═══ Data extracts
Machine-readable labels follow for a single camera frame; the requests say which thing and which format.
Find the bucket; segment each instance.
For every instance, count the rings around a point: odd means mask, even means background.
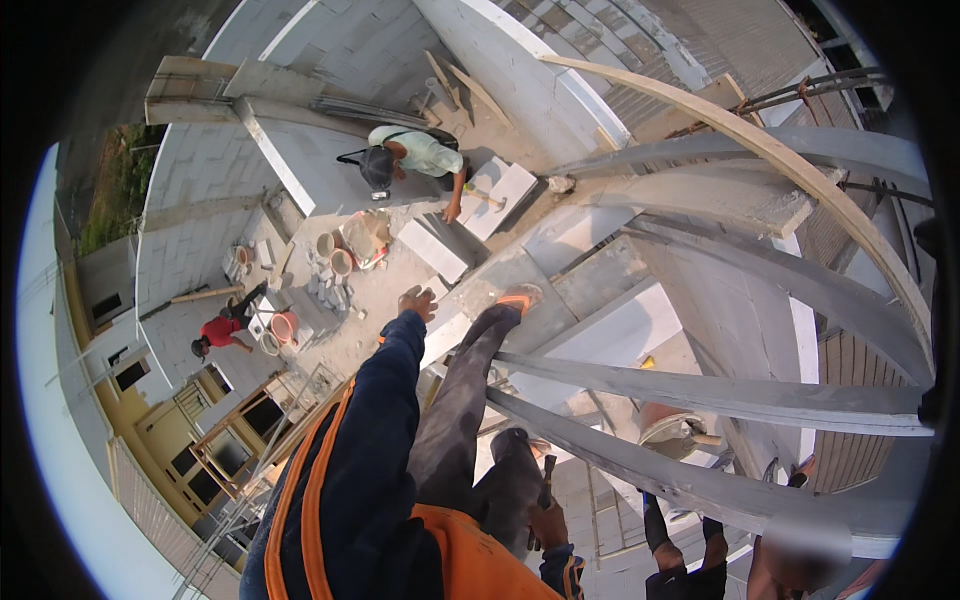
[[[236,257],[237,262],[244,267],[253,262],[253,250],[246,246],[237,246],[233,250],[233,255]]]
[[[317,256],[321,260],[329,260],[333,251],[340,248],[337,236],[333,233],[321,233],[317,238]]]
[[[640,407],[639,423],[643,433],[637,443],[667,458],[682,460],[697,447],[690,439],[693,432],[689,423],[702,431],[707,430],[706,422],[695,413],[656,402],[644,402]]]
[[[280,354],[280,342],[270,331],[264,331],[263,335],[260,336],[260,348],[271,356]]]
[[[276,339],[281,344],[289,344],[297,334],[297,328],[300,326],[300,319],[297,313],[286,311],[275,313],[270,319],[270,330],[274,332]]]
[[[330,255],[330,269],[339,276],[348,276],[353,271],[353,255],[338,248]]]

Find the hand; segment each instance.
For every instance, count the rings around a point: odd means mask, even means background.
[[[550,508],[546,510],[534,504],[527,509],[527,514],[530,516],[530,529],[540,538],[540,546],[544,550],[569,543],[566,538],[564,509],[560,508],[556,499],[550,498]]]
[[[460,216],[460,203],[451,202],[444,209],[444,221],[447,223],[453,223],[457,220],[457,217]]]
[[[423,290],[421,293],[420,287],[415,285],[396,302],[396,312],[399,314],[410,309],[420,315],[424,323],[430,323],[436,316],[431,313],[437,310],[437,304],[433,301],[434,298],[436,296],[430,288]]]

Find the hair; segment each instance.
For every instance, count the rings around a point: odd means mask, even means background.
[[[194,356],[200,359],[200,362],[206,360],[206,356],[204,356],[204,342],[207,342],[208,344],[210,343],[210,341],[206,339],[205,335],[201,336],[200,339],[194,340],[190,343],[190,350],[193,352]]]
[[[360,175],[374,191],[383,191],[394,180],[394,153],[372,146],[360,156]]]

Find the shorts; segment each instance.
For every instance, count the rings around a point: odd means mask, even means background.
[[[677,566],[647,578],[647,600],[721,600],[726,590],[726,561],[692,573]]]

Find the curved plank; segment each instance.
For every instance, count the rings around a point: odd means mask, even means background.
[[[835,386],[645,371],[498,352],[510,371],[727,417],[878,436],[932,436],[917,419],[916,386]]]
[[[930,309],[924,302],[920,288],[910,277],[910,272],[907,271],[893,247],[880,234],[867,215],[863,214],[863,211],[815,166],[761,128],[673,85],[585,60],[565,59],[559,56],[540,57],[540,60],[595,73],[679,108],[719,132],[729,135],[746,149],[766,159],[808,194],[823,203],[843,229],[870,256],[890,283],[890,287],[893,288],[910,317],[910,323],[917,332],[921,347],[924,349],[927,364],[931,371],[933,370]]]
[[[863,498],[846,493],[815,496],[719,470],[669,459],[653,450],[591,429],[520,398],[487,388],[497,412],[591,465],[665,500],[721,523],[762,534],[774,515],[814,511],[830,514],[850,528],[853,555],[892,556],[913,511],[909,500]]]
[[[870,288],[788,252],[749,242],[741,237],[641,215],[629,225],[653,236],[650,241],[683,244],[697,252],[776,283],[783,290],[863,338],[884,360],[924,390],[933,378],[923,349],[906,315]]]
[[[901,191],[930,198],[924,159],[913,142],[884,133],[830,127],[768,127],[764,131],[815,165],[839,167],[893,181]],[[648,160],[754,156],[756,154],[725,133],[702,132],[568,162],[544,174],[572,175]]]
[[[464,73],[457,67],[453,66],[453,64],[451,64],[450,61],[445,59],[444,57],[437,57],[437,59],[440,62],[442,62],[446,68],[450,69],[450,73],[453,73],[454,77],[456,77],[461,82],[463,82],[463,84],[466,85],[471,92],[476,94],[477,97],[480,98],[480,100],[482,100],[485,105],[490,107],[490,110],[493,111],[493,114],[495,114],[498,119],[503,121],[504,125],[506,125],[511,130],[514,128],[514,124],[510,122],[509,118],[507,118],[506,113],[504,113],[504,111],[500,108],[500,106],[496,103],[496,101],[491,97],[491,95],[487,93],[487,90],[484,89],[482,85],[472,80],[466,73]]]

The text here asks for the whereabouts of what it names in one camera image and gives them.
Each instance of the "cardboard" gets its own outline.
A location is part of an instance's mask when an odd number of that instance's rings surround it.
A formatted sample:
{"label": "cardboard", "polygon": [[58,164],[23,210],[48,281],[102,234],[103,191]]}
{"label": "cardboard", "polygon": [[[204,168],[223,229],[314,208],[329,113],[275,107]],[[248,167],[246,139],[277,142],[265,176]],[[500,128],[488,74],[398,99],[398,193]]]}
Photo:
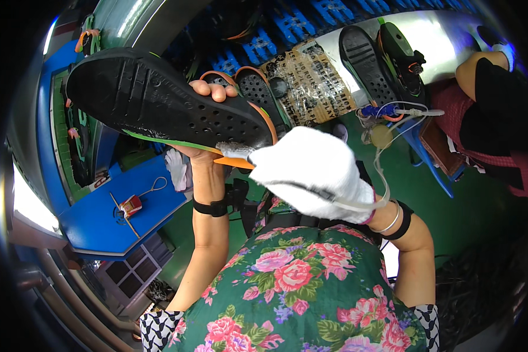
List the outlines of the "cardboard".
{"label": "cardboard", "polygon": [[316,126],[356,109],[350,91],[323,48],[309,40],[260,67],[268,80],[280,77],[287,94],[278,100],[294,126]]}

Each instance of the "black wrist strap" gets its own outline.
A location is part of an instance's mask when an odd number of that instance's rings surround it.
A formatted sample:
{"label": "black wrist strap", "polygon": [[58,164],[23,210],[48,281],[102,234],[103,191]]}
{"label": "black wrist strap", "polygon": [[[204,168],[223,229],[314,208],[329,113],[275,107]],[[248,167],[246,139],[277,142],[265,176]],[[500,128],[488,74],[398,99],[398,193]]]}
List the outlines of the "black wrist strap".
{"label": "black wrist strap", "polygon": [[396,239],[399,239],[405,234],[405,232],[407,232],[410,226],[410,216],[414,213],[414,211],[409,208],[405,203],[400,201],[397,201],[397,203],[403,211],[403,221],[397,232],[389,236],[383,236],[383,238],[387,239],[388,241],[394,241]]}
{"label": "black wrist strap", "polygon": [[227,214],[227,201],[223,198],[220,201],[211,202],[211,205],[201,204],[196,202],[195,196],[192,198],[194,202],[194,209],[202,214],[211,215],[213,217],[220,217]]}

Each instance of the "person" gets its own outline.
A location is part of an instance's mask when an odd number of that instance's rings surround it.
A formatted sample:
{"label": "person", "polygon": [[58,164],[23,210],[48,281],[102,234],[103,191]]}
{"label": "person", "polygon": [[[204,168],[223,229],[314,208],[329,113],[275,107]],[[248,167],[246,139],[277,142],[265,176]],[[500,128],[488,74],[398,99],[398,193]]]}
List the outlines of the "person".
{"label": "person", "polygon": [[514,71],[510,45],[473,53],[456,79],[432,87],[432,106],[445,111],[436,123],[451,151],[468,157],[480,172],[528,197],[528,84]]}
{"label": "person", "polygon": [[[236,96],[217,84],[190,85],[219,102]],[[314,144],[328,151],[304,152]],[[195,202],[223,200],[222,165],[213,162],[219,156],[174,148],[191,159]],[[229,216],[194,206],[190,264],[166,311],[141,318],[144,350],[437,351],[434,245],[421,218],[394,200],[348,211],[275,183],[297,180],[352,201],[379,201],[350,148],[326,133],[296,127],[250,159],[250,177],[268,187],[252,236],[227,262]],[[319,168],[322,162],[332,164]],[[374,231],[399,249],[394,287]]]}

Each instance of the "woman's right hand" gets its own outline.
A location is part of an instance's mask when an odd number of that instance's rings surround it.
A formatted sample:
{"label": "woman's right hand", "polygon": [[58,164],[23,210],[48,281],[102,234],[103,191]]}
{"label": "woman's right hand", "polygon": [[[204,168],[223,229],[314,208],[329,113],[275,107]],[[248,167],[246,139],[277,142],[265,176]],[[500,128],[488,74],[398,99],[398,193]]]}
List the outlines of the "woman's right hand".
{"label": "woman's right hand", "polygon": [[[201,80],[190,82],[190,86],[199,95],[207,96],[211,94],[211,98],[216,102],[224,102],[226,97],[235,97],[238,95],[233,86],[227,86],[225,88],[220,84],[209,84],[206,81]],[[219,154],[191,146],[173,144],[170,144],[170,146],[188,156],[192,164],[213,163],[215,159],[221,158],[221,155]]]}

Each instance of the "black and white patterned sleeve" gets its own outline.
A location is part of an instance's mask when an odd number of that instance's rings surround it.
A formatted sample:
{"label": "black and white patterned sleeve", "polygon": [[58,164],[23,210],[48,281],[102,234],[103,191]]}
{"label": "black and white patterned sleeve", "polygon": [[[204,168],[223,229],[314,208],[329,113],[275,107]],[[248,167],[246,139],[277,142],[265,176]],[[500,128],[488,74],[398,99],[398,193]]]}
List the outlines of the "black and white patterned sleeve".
══════
| Directions for this task |
List the lines of the records where "Find" occurs.

| Task result |
Find the bucket; segment each instance.
Find the hand; segment each instance.
Find the hair; segment each instance.
Find the shorts; segment each instance.
Find the curved plank; segment each instance.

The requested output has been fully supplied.